# 165 hyd lift cover help...



## travisarm (Oct 17, 2015)

Hello everyone. I've recently inherited from my grandfather a 66 or 67 Massey 165. It's been sitting outside most of the last 5 years or so and the raise lower lever was seized. I had to remove lift cover to remove quadrant and free these parts up. I went ahead an ordered up the Massey parts and service manual as I intend on eventually going through the whole tractor. Anyway I'm having problems figuring out how to do the adjustments for the draft and position linkage. Special tooling seems to be impossible to find and the pictures are not the best. I haven't been able to figure out the desired operation when it comes to the dash pot and pump control to determine if what I'm doing is going to work. I've never seen a 3pt hitch tractor with draft that worked before and I'd like to set this one up right so it does. Hopefully without removing the lift cover a multitude of times. So far I've had nothing but dead ends which is what brought me to this forum. Hope someone out there still knows these old tractors. Thanks in advance.


----------



## shona13 (Aug 12, 2011)

g'day travisarm.

Welcome to the forum.
Tell me so far what you have done and at what stage you are at now and i will guide you through the complete reassembly and adjusting of the hydraulic system one step at a time.
Hutch.


----------



## travisarm (Oct 17, 2015)

Thanks Hutch,

I've actually got the lift cover back on the tractor. Unfortunately I haven't been able to see if the draft control is working properly as its winter up here now. I've also got a couple other issues to figure out on it as well. One being hydraulic related. The lift arms are drifting down very quickly when I shut the tractor off. I'm guessing that's gonna be some sort of internal leakage. Could be interesting to find. 
The other is the PTO clutch doesn't seem to disengage. Was thinking this may just be a linkage adjustment thing. I'll probably get back into it around March or April but if you have any ideas or advice I'm all ears. 

Thanks

Travis


----------



## shona13 (Aug 12, 2011)

G'day travisarm.

The issue with the hydraulics creeping down when you stop the engine is a common problem with Massey hydraulics and can be somewhat reduced by :
1 Removing the lift piston it has I am sure you know three cast iron piston rings, remove the lower piston ring machine or have the grove machined to accept a 3/16 inch section " O "ring ,the grove dimensions should be .1875" deep by. 281" wide this will accommodate the O ring ,Hone the lift cylinder ,fit the modified piston With O ring ,this will eliminate this leak.

2. Replace the Stack pipe "o" rings and backup washers including the O ring on the transfer cap ( all the same size).

3. There is always the possibility of the pump discharge valves leaking even when the pistons,rings and valve blocks are replaced ,compare the mechanics with engines, you can compare the intake/Exhaust valves on the engine/motor cylinder head to the valves on the Hydraulic pump so if the valves are worn or the seats are damaged at all the oil will bypass the valves and the lift arms will drop .

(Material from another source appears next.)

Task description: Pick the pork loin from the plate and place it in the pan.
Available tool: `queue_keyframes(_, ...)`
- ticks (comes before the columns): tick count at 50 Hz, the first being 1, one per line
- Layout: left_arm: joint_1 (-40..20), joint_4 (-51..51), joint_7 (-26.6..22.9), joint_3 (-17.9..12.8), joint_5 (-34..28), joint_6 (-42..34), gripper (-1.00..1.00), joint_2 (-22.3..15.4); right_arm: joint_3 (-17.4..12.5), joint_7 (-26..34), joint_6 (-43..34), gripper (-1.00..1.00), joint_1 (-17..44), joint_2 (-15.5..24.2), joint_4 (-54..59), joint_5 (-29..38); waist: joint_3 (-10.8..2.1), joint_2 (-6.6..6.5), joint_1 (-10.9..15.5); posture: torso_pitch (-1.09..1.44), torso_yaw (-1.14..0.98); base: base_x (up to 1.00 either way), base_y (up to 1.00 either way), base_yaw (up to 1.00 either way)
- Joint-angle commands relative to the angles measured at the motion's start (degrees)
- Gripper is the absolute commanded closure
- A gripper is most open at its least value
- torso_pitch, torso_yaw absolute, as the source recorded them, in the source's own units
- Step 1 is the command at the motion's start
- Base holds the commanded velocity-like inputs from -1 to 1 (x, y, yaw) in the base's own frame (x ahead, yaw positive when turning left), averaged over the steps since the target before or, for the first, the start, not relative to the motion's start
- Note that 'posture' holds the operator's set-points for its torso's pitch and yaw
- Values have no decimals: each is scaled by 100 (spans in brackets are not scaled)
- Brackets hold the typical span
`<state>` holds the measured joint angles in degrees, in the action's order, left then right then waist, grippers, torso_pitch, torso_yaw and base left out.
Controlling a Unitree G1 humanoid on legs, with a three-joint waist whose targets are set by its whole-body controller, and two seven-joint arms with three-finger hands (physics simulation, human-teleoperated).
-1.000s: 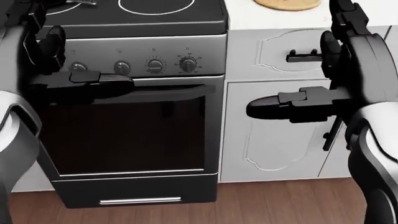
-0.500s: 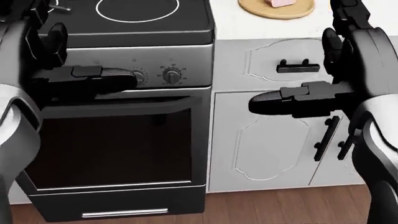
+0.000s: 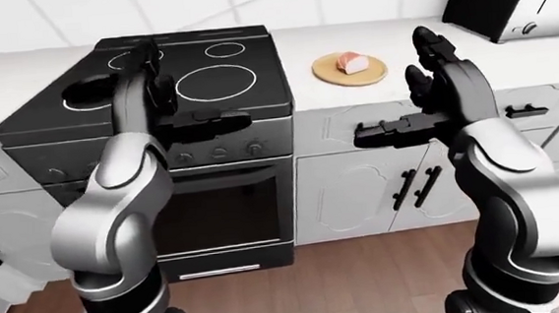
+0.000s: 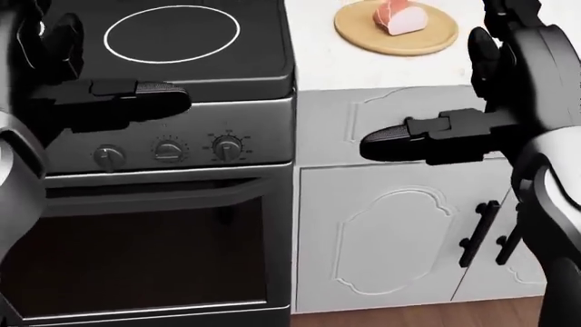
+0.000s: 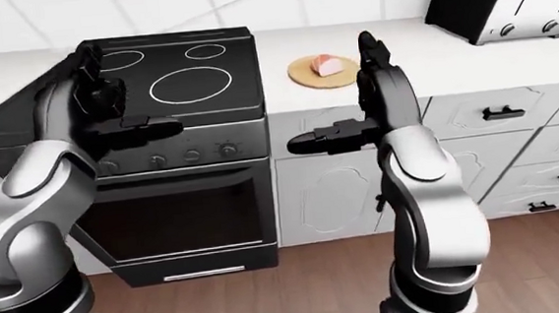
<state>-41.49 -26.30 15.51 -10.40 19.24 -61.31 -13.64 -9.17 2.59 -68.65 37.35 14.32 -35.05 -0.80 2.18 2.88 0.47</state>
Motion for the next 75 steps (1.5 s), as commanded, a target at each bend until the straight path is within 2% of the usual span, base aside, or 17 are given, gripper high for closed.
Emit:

The issue with the PTO Clutch .
As you have mentioned the tractor has sat outside for some time so the clutches ,both transmission and pto have a good reason to be Frozen to both friction surfaces (not cold frozen ) Mechanically,quite often the transmission clutch can be released by starting the tractor in top gear and holding the pedal down the clutch will free itself, remembering that the Flywheel will have rust etc on it ,this will have to be cleaned up by slipping the clutch ,not to much though.
My advice is to split the tractor and fit a new clutch ,complete ,including Flywheel spigot bearing and clutch release bearing OR strip the clutch and clean everything up replacing linings and levers as required considering the cost of buying individual parts and repairing the old clutch as opposed to fitting a complete new clutch you will find that it is less expensive on the long run to buy all new ,if the tractor is used and maintained properly the clutch will last for a very long
time.
if you need more information holler.
Happy Days.
Hutch.


----------